1,1-2: PG 29,212a-213c). De este modo, podemos ver cómo liturgia, adoración,
oración están unidas a la caridad, se condicionan recíprocamente.
Con celo y valentía, Basilio supo oponerse a los herejes, quienes negaban que
Jesucristo fuera Dios como el Padre (Cf. Basilio, Carta 9,3: PG 32,272a; Carta
52,1-3: PG 32,392b-396a; «Adversus Eunomium» 1,20: PG 29,556c). Del mismo
modo, contra quienes no aceptaban la divinidad del Espíritu Santo, afirmó que
también el Espíritu Santo es Dios y «tiene que ser colocado y glorificado
junto al Padre y el Hijo» (Cf. «De Spiritu Sancto»: SC 17bis, 348). Por este
motivo, Basilio es uno de los grandes padres que formularon la doctrina sobre
la Trinidad: el único Dios, dado que es Amor, es un Dios en tres Personas, que
forman la unidad más profunda que existe, la unidad divina.

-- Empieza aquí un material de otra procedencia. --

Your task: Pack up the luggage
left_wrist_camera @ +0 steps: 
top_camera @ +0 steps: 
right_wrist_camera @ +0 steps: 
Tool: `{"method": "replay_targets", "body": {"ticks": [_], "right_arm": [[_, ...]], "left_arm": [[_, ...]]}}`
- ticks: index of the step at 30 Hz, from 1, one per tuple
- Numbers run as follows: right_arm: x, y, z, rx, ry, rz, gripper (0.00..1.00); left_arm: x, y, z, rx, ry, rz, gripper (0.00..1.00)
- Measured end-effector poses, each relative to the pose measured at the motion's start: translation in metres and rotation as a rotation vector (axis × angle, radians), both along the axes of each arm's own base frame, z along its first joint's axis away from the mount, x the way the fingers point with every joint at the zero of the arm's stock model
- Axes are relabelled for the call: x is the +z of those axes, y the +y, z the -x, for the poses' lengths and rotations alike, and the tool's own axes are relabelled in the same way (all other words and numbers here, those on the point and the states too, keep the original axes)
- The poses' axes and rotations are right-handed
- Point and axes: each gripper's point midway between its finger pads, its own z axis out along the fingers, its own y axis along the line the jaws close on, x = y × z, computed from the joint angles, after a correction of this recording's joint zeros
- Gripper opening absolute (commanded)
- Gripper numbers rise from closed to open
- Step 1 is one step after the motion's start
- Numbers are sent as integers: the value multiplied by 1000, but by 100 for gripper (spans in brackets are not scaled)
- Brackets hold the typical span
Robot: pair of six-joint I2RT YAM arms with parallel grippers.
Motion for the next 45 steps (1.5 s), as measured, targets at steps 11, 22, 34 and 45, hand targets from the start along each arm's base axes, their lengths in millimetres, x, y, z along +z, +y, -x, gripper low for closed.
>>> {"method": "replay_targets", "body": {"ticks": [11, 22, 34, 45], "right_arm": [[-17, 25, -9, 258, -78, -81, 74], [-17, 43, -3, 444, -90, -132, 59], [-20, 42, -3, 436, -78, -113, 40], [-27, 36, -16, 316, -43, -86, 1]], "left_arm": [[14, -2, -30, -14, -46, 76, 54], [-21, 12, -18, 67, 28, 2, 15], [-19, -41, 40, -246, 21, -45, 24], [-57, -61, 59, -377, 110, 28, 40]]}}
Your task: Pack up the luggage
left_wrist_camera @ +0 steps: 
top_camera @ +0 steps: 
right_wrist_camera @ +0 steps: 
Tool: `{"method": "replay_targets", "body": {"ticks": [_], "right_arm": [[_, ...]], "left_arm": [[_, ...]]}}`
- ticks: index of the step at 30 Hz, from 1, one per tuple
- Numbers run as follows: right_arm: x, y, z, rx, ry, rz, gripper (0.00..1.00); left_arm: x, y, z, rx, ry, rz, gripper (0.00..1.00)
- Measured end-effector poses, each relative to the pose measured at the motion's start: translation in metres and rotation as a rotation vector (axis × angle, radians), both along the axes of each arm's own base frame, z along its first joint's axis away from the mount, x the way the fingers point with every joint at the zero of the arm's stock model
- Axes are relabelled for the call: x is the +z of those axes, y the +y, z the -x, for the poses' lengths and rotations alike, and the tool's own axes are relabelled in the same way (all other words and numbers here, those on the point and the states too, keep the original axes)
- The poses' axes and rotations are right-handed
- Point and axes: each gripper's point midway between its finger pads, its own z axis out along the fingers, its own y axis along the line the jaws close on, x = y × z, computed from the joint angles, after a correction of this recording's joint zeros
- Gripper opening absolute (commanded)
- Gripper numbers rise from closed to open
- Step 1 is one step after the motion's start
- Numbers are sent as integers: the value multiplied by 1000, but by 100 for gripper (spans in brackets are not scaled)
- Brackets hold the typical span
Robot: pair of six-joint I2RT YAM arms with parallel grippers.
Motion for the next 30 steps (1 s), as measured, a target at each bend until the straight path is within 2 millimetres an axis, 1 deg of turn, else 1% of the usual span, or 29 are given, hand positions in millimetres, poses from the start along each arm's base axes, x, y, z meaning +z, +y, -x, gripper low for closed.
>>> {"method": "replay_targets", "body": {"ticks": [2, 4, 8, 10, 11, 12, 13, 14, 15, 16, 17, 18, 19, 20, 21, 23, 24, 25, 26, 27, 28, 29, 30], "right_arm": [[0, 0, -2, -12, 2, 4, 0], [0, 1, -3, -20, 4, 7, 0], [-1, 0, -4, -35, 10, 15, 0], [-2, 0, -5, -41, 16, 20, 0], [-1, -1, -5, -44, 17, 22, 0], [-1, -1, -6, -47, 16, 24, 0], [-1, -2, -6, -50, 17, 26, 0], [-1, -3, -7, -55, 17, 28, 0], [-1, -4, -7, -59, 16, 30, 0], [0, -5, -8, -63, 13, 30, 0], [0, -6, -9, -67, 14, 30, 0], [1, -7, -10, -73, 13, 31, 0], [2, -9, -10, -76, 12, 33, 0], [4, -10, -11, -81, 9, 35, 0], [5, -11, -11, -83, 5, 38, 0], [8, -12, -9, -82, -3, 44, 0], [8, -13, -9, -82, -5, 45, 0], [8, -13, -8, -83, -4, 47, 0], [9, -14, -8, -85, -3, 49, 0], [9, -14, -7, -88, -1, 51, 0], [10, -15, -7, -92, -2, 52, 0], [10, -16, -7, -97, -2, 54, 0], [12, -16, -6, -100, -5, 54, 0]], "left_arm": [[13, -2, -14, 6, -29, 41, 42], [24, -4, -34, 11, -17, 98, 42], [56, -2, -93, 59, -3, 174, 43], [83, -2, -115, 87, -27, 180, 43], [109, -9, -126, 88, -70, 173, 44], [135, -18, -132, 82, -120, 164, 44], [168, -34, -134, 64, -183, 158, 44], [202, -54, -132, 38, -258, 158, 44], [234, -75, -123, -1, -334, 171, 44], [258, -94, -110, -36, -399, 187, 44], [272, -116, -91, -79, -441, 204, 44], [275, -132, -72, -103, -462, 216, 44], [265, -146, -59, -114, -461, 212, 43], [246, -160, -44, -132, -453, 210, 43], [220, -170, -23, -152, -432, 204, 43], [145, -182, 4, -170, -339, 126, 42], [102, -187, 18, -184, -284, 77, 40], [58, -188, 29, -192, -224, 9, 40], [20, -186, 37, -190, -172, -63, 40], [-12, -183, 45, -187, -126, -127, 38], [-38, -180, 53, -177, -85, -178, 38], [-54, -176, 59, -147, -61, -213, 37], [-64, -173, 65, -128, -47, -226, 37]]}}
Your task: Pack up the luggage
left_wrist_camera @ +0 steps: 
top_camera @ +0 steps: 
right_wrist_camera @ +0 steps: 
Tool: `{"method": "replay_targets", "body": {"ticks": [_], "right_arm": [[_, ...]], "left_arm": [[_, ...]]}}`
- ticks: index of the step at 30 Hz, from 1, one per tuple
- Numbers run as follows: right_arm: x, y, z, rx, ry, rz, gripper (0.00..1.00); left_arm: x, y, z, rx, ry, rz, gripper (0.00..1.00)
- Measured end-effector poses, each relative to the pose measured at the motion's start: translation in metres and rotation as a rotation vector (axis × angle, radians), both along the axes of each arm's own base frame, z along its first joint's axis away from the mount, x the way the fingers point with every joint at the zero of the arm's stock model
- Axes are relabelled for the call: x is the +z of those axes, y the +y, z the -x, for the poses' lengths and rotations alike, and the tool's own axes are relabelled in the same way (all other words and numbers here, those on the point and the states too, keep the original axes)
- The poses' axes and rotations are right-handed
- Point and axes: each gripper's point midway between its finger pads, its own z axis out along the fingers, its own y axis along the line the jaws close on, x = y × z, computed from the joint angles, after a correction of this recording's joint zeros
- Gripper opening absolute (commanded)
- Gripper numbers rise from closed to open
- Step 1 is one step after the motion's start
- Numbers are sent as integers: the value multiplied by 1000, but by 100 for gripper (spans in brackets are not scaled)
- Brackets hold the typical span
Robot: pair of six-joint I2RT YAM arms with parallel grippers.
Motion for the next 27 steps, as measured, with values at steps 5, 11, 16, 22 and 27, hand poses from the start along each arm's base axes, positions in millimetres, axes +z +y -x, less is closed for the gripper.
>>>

En su amor por Cristo y su Evangelio, el gran capadocio se comprometió también
por sanar las divisiones dentro de la Iglesia (Cf. Carta 70 y 243), tratando
siempre de que todos se convirtieran a Cristo y a su Palabra (Cf. «De iudicio»
4: PG 31,660b-661a), fuerza unificadora, a la que todos los creyentes tienen
que obedecer (Cf. ibídem 1-3: PG 31,653a-656c).
Concluyendo, Basilio se entregó totalmente al fiel servicio a la Iglesia en el
multiforme servicio del ministerio episcopal. Según el programa que él mismo
trazó, se convirtió en «apóstol y ministro de Cristo, dispensador de los
misterios de Dios, heraldo del reino, modelo y regla de piedad, ojo del cuerpo
de la Iglesia, pastor de las ovejas de Cristo, médico piadoso, padre y
nodriza, cooperador de Dios, agricultor d Dios, constructor del templo de
Dios» (Cf. «Moralia» 80,11-20: PG 31,864b-868b).
Este es el programa que el santo obispo entrega a los heraldos de la Palabra,
tanto ayer como hoy, un programa que él mismo se comprometió generosamente por
vivir.
En el año 379, Basilio, sin haber cumplido los cincuenta años, agotado por el
cansancio y la ascesis, regresó a Dios, «con la esperanza de la vida eterna, a
través de Jesucristo, nuestro Señor» («De Bautismo» 1, 2, 9). Fue un hombre
que vivió verdaderamente con la mirada puesta en Cristo, un hombre del amor
por el prójimo. Lleno de la esperanza y de la alegría de la fe, Basilio nos
muestra cómo ser realmente cristianos.